Data Analysis & Visualization of 77 Breakfast Cereals
Contents
Introduction
Cereals are consumed in most parts of the world as a breakfast. Before oats and flakes became popular barley & corn grits were mainly consumed as a breakfast meal. Gradually several companies came out with their own version of breakfast cereals and soon the customers realized the need to make a healthy choice. In this project I will be doing an analysis on the cereal data in order to find answers to questions such as:
- What all nutrients are we getting in a bowl of cereal ?
- Which cereals hold maximum calorific value ?
- Which cereals offer maximum fiber ?
- Which cereals are kept at top, middle & lower shelf ?
- Is there a relationship that exists between fiber & calories ?
- Is there a relationship between fats & calories ?
Objective
To do a Exploratory data analysis on Excel & making a dashboard presenting different cereals with their composition and their placements in the shelf.
Data
The data has been downloaded from this Source. The dataset is in the form of csv file which contains nutritional information of 77 different kinds of cereals manufactured by 7 different companies namely American Home Food Products, General Mills, Kelloggs, Nabisco, Post, Quaker Oats and Ralston Purina.
Methodologies
I will be using Spreadsheet software Microsoft Excel & the in-built tools to apply various techniques to clean data(if required), explore data and visualize it.
Data Importing
The dataset is a multivariate dataset containing 77 rows & 16 columns. The mfr column represents different manufacturers(A = American Home Food Products; G = General Mills; K = Kelloggs; N = Nabisco; P = Post; Q = Quaker Oats; R = Ralston Purina) & types(C=Cold, H=Hot).
Data Cleaning
Before doing any modifications in the data, it’s important to make a copy of it to ensure data safety and restoration if anything goes wrong in the process. I will do below operations on the duplicate sheet. 1. Dropping certain columns which I will not be using for analysis. 2. Checking if there are any blank cells. (As per the information provided by the source, -1 values represent not available so I will be converting them to 0)
Data Exploration
Data has measurements in different units. Except Sodium & Potassium, all values were in grams. Vitamins represent mineral & vitamin content as per the FDA recommendation in percentage. Type of cereal is nominal variable & shelf is ordinal variable. I have converted the measurements of sodium & potassium from milligrams to grams for data integrity. Now for data exploration phase, I will plot graphs & charts to show composition of different cereals.
Basic Exploration
Cereals placement on shelf along with their fiber content
-Majority of cereals(96%) in this dataset are of cold type. -More than 50% of the cereals by the store are kept on the top shelf which constitute cereals having maximum fiber content per serving. -Cereals manufactured by Kelloggs & Nabisco hold most positions in the Top 10 highly rated cereals.
Bivariate Analysis
- The correlation between calories & Fats is a weak positive correlation.

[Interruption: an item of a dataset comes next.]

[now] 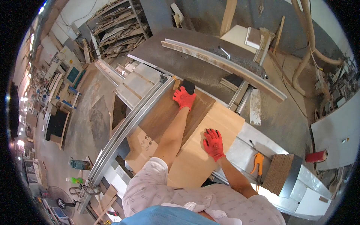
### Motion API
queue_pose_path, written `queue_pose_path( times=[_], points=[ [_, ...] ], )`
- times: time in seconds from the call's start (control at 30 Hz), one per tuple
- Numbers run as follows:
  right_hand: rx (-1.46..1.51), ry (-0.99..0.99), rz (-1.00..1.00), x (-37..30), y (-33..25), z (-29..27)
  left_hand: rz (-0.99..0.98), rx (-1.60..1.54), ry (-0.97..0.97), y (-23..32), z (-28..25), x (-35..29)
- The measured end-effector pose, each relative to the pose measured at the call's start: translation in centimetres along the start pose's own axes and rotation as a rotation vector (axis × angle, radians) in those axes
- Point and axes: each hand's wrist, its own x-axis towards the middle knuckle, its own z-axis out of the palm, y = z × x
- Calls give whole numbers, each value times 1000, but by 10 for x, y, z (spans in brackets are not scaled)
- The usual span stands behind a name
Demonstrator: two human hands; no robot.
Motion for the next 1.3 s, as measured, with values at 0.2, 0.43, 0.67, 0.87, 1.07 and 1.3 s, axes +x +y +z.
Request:
queue_pose_path(
  times=[0.2, 0.43, 0.67, 0.87, 1.07, 1.3],
  points=[
    [-10, -3, 26, -10, 6, -1, 153, -427, 113, 10, -84, -90],
    [-41, -39, 4, -24, 10, 5, 211, -273, 359, -160, -177, -267],
    [-55, -25, 0, -25, 10, 4, 93, 61, 443, -313, -297, -254],
    [-39, -29, -10, -26, 6, 1, 173, -26, 65, -425, -317, -223],
    [-46, 0, -6, -28, 15, 2, -117, -164, -268, -430, -300, -198],
    [-30, -4, -11, -29, 8, 4, -126, -108, -187, -441, -293, -197]
  ],
)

- The correlation between calories & Fibers is a weak negative correlation.
- We can say that more calorie content in cereals doesn’t equate to more fats or more fibers.
Data Communication
- More than 90 % Cereals are of cold type.

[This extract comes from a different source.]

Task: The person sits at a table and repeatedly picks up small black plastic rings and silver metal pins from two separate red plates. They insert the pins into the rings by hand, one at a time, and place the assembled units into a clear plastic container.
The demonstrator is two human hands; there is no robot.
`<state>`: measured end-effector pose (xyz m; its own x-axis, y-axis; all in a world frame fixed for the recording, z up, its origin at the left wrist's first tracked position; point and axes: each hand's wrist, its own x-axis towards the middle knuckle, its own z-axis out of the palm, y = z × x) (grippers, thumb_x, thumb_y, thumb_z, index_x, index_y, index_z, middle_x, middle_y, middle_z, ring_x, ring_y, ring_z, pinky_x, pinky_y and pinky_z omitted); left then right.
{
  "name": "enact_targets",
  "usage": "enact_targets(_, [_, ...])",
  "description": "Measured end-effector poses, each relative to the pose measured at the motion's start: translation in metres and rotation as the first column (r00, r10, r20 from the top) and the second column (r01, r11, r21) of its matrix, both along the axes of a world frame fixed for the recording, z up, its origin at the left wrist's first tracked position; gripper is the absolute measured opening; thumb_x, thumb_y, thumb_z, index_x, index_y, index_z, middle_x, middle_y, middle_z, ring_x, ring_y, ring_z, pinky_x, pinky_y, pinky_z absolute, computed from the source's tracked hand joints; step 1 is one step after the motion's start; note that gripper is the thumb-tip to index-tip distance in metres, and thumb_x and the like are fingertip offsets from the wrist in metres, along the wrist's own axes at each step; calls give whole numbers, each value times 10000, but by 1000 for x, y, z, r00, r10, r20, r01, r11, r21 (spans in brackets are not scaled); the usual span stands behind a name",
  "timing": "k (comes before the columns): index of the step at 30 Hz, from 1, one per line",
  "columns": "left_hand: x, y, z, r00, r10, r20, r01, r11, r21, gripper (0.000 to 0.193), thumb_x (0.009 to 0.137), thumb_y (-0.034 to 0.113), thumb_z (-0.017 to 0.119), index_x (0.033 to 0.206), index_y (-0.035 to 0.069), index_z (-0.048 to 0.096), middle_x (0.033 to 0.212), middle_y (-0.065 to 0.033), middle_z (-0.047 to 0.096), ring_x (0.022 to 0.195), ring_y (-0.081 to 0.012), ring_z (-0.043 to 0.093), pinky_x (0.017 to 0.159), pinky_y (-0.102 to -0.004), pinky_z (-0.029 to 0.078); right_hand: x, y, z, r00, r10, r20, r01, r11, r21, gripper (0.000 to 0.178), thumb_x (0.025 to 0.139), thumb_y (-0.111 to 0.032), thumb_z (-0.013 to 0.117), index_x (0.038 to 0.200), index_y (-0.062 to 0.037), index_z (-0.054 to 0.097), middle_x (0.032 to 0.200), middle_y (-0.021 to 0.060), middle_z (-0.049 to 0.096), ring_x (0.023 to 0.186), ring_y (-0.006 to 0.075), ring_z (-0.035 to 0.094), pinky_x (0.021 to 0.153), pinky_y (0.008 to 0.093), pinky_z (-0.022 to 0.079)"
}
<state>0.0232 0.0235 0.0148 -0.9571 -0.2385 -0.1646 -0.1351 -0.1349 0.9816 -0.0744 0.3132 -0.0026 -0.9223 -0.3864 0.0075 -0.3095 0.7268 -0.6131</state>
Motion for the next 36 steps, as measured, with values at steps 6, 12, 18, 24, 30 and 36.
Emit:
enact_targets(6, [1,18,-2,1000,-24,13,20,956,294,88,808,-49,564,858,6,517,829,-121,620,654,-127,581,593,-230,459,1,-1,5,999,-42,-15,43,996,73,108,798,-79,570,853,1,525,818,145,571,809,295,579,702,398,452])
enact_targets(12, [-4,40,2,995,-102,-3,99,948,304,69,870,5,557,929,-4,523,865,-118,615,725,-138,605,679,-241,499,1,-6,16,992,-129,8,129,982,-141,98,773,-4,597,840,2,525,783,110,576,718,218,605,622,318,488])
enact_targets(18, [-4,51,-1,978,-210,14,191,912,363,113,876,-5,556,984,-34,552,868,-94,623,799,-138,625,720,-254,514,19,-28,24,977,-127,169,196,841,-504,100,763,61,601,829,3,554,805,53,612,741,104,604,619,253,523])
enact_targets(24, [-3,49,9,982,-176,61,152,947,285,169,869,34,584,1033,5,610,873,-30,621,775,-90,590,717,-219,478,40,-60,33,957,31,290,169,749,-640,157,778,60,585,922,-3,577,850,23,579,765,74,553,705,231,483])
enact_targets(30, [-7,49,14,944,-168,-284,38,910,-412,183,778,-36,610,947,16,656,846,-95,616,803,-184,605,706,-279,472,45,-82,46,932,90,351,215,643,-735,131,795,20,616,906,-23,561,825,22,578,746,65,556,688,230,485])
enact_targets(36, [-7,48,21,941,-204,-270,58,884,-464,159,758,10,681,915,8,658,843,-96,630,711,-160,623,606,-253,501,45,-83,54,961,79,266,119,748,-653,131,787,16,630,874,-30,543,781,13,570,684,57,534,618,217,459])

- The store has a done a good placement of cereals on the shelves. The cereals having maximum fiber content are kept on top shelf which could help buyer make a conscious choice.
- As per the Recommended Daily Intake, dietary fibers are a categorized under good nutrients to take more for better health. However there are some cereals having zero fiber content in the store kept on the last shelf.
- Diets high in calories from added sugars can make it difficult to meet daily recommended levels of important nutrients while staying within calorie limits. Hence the best choice here would be cereals having zero sugar content.
- No relationship found between calories and fibers implies that amount of calories in cereals available in the store doesn’t affect the fiber content. Similarly no relationship between calories and fats was found.
- Most of the highly rated cereals are among the ones having zero sugar content. This means people prefer cereals without added sugar.